NFL Total Access, a news and analysis show on the NFL Network, recently held a poll for a segment about the top QB/WR combo in the league. There were a few quality duos listed that included Tony Romo/Dez Bryant, Jay Cutler/Brandon Marshall, and Drew Brees/Jimmy Graham. The passing combo ranked first was Matthew Stafford/Calvin Johnson.
Jaimie Dukes, one of the analysts for the segment, had a small (and fair) amount of criticism for the placement of Mega-arm/Megatron on this list. The argument against is that the stats were hollow and none of it was accomplished playing meaningful football. The Lions have only one playoff berth in the last 20 years, the 2011 season. In the NFL, ultimately, winning matters and stats only count if they help you win.
The Stafford/Johnson combo is coming out for another season though, and any year can be ‘the year.’ The 2014 season could be a breakout year for Detroit, and this passing combo will be a big part if that is to happen. To get an idea of what to expect, let us analyze a breakdown of the last three seasons.

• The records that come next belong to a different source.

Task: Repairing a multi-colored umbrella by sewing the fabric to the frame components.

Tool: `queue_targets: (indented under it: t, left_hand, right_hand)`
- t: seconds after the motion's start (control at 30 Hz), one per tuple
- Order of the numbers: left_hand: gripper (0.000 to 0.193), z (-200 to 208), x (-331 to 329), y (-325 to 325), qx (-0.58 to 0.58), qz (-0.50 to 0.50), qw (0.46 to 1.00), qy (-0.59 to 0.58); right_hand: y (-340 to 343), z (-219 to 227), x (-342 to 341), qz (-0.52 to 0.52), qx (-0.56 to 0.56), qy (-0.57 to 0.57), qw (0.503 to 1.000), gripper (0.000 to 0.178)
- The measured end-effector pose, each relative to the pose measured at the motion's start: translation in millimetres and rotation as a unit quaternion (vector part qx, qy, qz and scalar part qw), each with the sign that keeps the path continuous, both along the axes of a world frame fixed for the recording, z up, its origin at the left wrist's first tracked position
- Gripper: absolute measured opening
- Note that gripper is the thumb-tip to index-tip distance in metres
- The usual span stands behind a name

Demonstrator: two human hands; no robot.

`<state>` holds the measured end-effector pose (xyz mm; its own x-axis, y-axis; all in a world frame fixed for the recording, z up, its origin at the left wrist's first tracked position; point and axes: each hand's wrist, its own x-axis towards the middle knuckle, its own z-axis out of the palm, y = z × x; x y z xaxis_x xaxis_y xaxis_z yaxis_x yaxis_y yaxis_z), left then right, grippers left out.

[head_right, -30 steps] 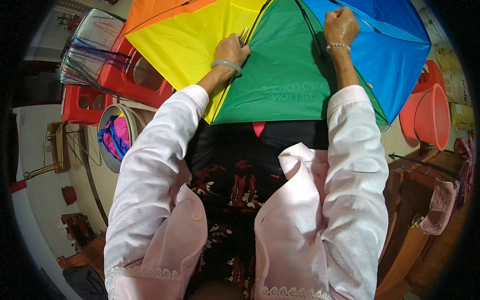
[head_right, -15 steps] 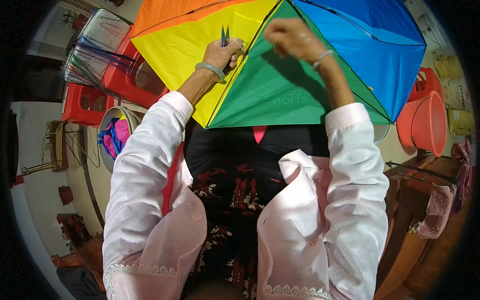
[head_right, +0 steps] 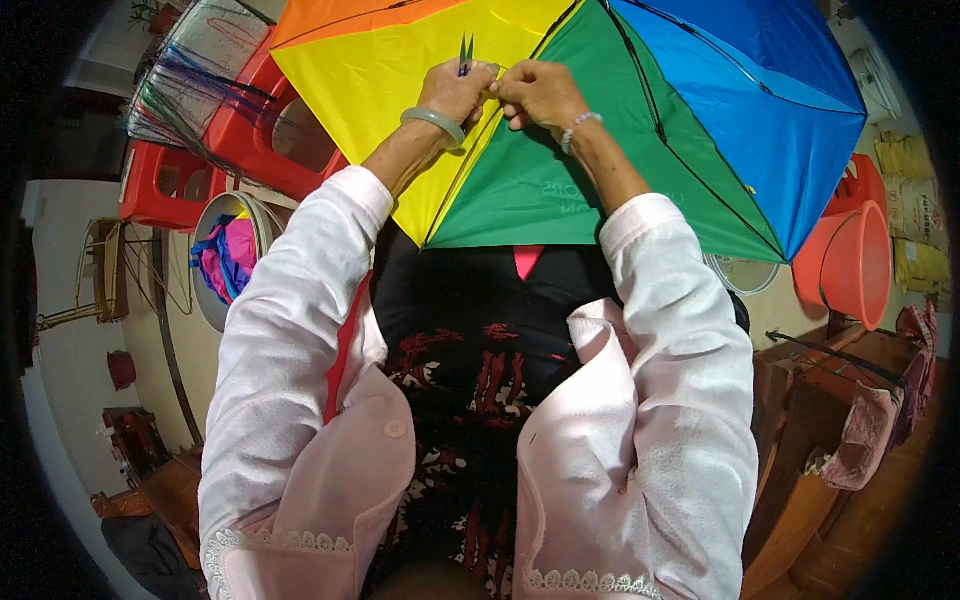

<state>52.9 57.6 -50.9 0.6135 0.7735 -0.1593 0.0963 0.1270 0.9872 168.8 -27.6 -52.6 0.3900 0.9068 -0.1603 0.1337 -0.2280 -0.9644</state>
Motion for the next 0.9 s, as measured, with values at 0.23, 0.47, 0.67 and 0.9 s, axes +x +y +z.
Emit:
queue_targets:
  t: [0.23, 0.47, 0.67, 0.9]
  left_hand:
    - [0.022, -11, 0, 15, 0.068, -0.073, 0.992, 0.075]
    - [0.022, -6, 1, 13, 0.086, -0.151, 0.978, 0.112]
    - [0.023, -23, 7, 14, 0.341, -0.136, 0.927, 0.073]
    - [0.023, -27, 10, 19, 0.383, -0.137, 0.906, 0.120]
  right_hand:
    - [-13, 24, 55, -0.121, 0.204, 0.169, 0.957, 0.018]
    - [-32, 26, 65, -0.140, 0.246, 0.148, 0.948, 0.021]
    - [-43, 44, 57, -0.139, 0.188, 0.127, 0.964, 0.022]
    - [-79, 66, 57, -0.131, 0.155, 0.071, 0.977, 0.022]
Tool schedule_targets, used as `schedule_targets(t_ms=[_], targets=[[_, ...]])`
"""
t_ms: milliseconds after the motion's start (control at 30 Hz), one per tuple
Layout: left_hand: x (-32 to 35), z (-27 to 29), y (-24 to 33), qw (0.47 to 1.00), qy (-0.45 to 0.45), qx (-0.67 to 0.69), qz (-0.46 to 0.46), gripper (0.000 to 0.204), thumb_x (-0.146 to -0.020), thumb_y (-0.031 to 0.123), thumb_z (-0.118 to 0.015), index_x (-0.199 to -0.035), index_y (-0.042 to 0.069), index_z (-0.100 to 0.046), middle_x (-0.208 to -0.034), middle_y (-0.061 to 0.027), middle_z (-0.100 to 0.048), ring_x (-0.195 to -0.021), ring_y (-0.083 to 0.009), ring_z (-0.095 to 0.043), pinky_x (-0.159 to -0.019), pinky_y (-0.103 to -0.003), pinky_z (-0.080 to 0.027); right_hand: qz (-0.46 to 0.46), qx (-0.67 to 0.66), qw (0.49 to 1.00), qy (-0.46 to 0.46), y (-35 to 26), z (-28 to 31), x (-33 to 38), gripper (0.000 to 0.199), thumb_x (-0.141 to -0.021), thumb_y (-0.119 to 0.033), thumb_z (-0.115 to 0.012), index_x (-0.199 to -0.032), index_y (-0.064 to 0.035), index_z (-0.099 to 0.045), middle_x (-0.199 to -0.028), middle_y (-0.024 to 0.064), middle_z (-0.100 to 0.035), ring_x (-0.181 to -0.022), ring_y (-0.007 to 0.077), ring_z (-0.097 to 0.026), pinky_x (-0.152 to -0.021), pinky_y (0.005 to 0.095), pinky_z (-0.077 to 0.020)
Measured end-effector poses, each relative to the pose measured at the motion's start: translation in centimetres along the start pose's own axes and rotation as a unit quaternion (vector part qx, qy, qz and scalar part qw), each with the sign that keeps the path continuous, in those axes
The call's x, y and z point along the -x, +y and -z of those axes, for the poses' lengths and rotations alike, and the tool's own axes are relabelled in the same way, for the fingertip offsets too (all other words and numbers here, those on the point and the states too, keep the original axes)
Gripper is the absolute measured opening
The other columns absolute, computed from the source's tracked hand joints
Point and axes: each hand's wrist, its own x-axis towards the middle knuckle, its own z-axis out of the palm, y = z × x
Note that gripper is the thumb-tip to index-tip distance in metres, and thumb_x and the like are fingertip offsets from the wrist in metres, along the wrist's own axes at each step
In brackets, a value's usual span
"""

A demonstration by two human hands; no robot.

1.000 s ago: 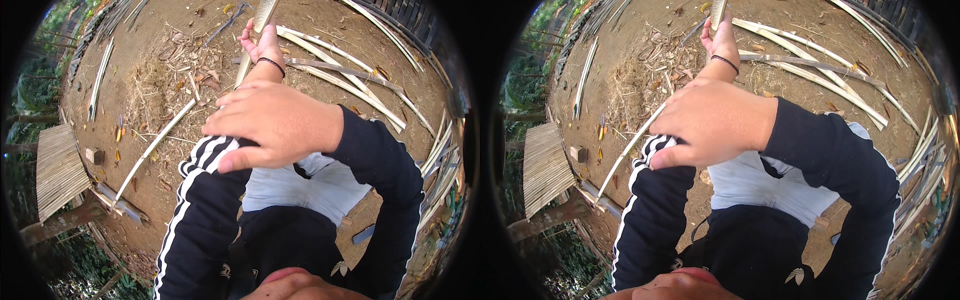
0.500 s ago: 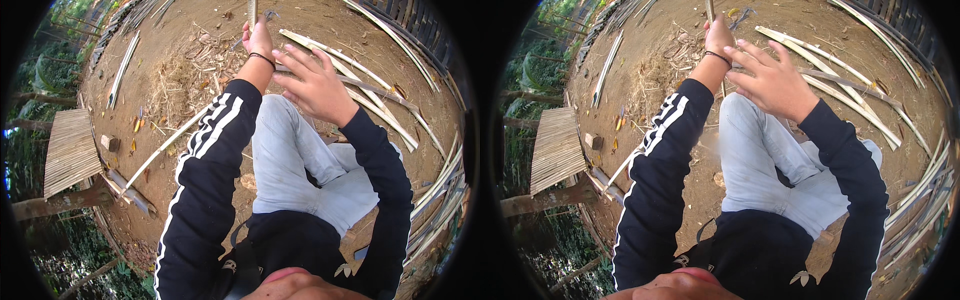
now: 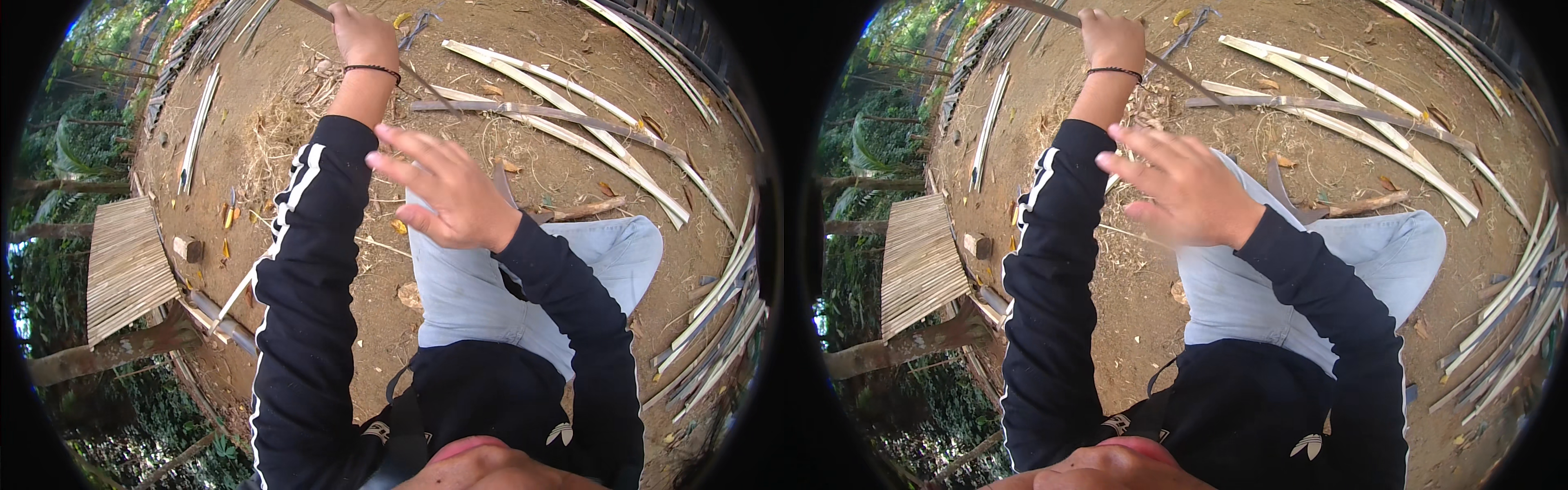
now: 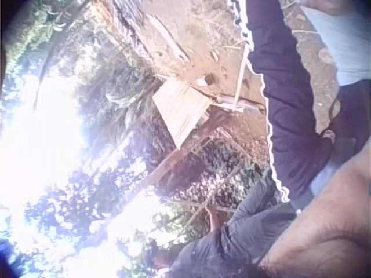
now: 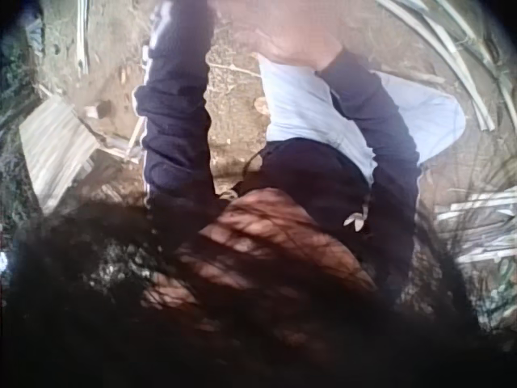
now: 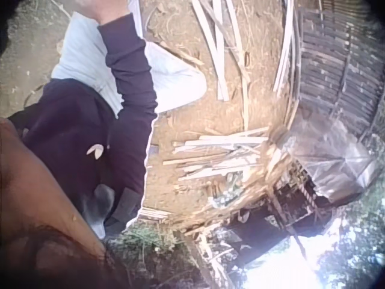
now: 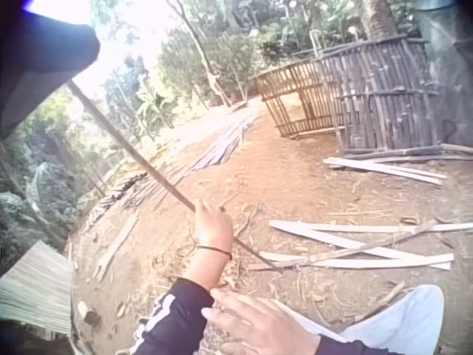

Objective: The person scrapes a bamboo strip with a sickle while sitting cross-legged on the ground, handling the long material by hand.

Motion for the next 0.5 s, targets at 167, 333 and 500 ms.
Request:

Calvin caught 96 of Stafford’s passes for a total of 1,681 yards, sixteen of which went for a touchdown. The Lions finished 10-6 to go to the playoffs, and Stafford joined a select group of QBs that have thrown for over 5,000 yards (5,038) and over 40 TDs (41). This is the season that cemented Calvin Johnson as the best current receiver in the league, and the season that showed Stafford could be a top-level NFL QB.
Calvin caught 122 of Stafford’s passes for a total of 1,964 yards, setting an NFL record for most receiving yards in a single season, and becoming the only player to record back-to-back 1,600 yard seasons. Only five of those catches went for a score, and Johnson did fumble the ball three times. Stafford nearly hit 5,000 yards again (4,967), but only threw 20 TD passes and one more INT than the previous year. Detroit only went 4-12 that season, drawing much of the ‘hollow stat’ criticisms.
Calvin caught 84 of Stafford’s passes for a total of 1,492 yards and twelve touchdowns. The Lions started 6-3 with a sweep of the Bears, finishing 4-2 in the division by season’s end. a 1-6 late season collapse had Detroit finishing 7-9, drawing even more criticism. Johnson started in only 14 games, and Stafford threw for only 4,650 yards with 29 TDs. The coaching staff was gutted and almost entirely replaced.
What can be expected from 2014? Both Megatron and Stafford are healthy and ready to go. As an offense, there are more weapons that must draw attention away from the big threat that is Stafford to Johnson. The run game has come to be strong, making Detroit far less pass-happy. This team has shown it can compete in the division.